You may be biracial, bicultural, multiracial and multicultural.  You might want to discuss gender, sexual orientation, socioeconomic background, age, nontraditional status and these other areas right alongside race and culture which make you the multi-faceted, multi-layered, multi-dimensional human being that you are.  If you choose, intertwine discussion of the impact of all of these areas because they all come together to make you who you are.  They are quite relevant in showing that you have a complex, multiplicity of rich and relevant factors of diversity to give to your class.
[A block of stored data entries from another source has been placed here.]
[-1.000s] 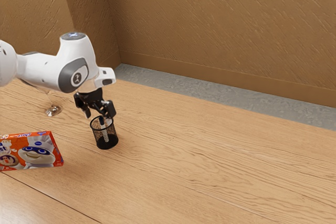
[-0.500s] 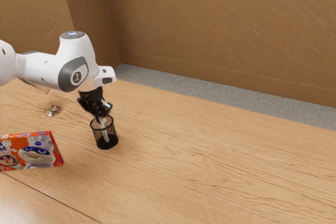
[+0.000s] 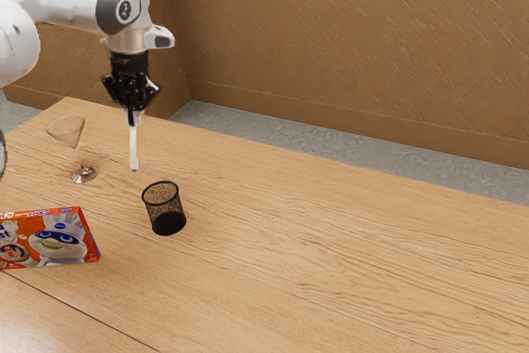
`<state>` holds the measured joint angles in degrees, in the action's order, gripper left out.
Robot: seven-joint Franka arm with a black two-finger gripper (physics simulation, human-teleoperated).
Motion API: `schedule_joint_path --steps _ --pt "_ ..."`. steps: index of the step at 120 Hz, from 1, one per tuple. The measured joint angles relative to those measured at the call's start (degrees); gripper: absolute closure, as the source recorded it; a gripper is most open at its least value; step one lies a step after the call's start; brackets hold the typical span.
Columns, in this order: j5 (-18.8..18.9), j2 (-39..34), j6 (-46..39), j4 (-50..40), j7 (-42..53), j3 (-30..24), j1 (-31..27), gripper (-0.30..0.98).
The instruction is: Take the marker out of the pen holder and place it to the left of the pen holder.
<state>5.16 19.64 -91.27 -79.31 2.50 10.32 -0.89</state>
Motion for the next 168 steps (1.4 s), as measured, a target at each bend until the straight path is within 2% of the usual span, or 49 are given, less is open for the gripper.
schedule_joint_path --steps 10,28,41,59,98,120,130,140,148,156,168 --pt "0.1 10.5 9.4 13.0 -0.1 0.4 -1.0 0.79" --pt "-0.7 16.5 19.0 17.7 0.0 2.6 -2.2 0.79" --pt "-1.7 23.7 25.6 26.7 -0.5 -0.7 -7.1 0.79" --pt "-2.2 28.0 30.7 28.4 -1.1 -2.1 -8.8 0.79" --pt "-2.0 30.0 35.2 28.1 -2.0 -2.0 -11.4 0.79" --pt "-2.6 30.1 35.4 27.2 -2.5 -2.0 -11.8 0.4" --pt "-2.9 30.1 35.0 27.4 -2.7 -2.0 -11.8 0.27" --pt "-3.1 28.1 34.4 27.4 -2.9 -2.2 -11.8 0.18" --pt "-3.0 24.3 32.7 26.0 -3.0 -5.4 -11.6 0.13" --pt "-3.0 15.1 28.8 16.4 -3.0 -9.4 -11.4 0.1" --pt "-2.6 -5.0 17.7 -6.0 -3.2 -14.9 -11.3 0.06"
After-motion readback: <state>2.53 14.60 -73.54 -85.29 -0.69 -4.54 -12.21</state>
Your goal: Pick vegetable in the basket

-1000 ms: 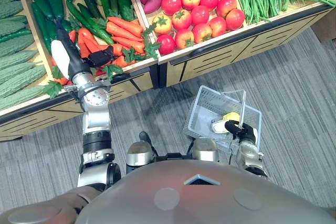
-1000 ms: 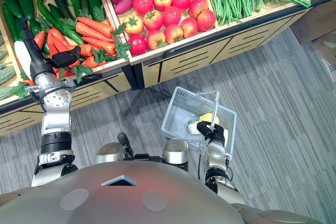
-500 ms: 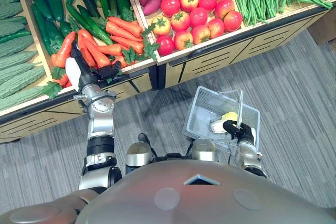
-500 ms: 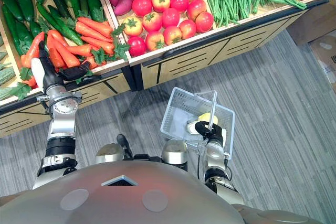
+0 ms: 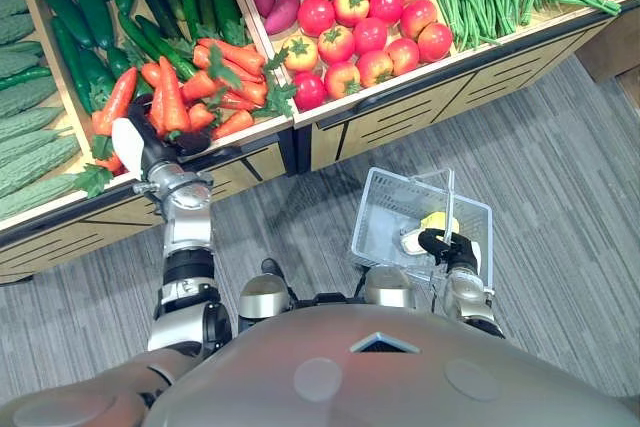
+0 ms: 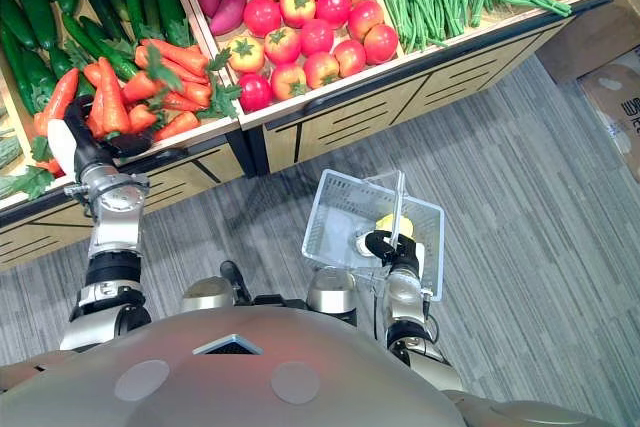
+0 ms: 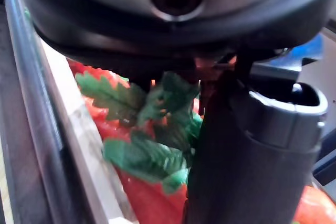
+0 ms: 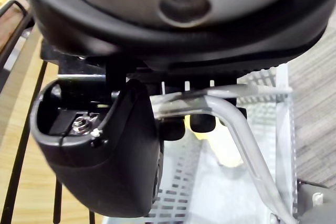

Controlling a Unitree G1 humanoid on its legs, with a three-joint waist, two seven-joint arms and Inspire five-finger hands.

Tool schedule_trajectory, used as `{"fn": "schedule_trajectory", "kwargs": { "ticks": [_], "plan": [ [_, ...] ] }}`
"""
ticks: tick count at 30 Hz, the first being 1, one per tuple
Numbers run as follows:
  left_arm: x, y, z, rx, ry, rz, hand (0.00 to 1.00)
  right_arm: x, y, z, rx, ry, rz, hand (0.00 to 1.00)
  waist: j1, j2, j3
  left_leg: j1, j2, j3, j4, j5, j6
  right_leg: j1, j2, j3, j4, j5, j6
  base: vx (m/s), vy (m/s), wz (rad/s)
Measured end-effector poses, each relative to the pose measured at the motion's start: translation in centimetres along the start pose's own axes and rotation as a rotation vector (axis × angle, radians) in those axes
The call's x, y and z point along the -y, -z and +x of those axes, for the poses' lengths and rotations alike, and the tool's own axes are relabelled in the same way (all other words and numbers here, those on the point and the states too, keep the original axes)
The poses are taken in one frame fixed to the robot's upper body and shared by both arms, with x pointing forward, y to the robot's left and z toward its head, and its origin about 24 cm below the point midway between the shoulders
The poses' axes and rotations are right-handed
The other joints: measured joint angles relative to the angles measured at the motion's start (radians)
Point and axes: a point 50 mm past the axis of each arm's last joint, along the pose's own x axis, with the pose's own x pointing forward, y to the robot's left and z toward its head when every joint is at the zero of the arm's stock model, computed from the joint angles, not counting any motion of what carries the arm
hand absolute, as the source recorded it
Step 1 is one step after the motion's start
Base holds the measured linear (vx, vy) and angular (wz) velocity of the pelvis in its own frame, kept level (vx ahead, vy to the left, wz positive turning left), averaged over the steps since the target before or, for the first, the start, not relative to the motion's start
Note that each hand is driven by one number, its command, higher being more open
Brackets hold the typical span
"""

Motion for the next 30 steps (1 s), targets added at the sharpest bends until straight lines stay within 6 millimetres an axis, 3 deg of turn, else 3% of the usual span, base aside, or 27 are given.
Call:
{"fn": "schedule_trajectory", "kwargs": {
  "ticks": [3,12,20,24,30],
  "plan": [
    [-0.8,0.0,0.7,-0.005,-0.031,0.002,0.0,-0.3,-0.1,0.0,0.005,-0.012,-0.013,0.0,-0.008,-0.005,0.001,0.0,-0.001,0.001,0.0,-0.001,-0.001,0.001,0.0,0.0,-0.005,0.0,0.0,-0.02,-0.053,-0.01],
    [0.7,0.6,0.2,-0.075,0.028,-0.055,0.0,-0.6,-0.3,0.0,0.013,-0.026,-0.023,0.0,-0.015,-0.012,0.003,0.0,-0.003,0.012,0.0,-0.007,-0.005,0.001,0.0,0.008,-0.019,0.004,0.004,-0.02,-0.051,-0.03],
    [0.4,0.5,0.3,-0.093,-0.01,-0.09,0.0,-0.6,-0.3,0.0,0.014,-0.026,-0.023,0.0,-0.016,-0.014,0.003,0.0,-0.003,0.014,0.0,-0.009,-0.005,0.0,0.0,0.01,-0.019,0.004,0.004,-0.03,-0.055,-0.01],
    [-0.4,0.6,0.5,-0.11,-0.055,-0.108,0.0,-0.5,-0.3,0.0,0.014,-0.025,-0.022,0.0,-0.018,-0.019,0.006,0.0,-0.002,0.015,0.0,-0.009,-0.005,-0.001,0.001,0.011,-0.019,0.004,0.004,-0.03,-0.052,-0.01],
    [-3.6,-0.1,1.6,-0.074,-0.2,-0.139,0.0,-0.2,-0.3,0.1,0.011,-0.011,-0.011,0.0,-0.012,-0.023,0.009,0.0,0.001,0.014,0.001,-0.009,-0.005,-0.002,0.002,0.011,-0.011,0.004,0.004,0.0,-0.006,0.0]
  ]
}}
Remember that with the admissions climate being so amazingly competitive and with so many students who are not necessarily members of minority groups being able to say they add something to “diversity,” you must work that much harder to demonstrate all of the myriad of ways that you offer something to diversity and will contribute to it once you are admitted to law school.  In addition to working hard to make excellent grades, working extremely hard to do your very best on the Law School Admission Test (LSAT), getting involved and showing leadership in other groups and organizations of interest to you, by taking these tips to heart and doing whatever you can to act upon them, you will be one step closer to realizing your goal of gaining admission into a law school of choice.  At the end of the day, in fully capitalizing off of the “diversity factor,” the law schools that you want to gain admission to need to know more than the fact that you are Black.  The face of affirmative action has changed.  Schools still want Black law students but they won’t give the seats away.  You have to fight for your spot.  You must do the work of explaining who you are and how your experiences translate into adding something concrete to their class and what you can offer and contribute to the diversity of their incoming law school class both inside and outside of law school classroom.  Let them know that you will give something to the law school’s student body for its educational benefit and betterment as a whole.